-- DATA SHOWN follows --

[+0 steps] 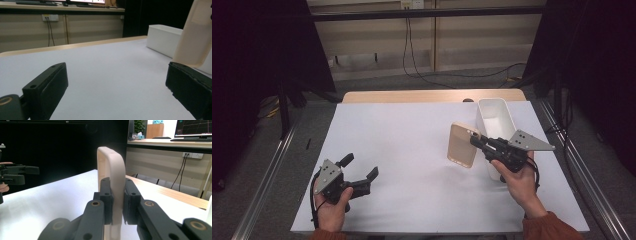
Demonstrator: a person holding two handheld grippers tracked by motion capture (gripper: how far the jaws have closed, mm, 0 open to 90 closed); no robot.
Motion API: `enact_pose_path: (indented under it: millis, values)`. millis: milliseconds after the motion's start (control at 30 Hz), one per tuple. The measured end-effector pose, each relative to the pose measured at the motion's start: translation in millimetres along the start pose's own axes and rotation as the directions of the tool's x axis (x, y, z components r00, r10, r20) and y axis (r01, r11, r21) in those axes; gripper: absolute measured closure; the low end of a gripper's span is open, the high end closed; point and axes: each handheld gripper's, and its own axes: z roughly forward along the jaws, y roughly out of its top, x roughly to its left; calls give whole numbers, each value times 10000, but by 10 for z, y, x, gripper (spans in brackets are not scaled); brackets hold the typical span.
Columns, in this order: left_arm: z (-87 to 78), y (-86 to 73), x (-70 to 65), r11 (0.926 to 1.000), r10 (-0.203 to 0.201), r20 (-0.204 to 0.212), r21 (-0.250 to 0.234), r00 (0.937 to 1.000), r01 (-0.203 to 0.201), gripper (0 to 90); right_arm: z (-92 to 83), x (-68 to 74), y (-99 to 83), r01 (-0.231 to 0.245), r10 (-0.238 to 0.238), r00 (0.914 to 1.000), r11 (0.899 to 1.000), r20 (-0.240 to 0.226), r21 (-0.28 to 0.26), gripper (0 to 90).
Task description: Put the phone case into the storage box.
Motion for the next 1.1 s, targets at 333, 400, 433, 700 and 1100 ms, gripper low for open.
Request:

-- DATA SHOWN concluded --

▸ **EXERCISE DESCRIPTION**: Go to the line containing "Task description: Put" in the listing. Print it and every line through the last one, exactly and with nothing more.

▸ **RESULT FOR THIS TASK**:
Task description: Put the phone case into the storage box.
Motion for the next 1.1 s, targets at 333, 400, 433, 700 and 1100 ms, gripper low for open.
Request:

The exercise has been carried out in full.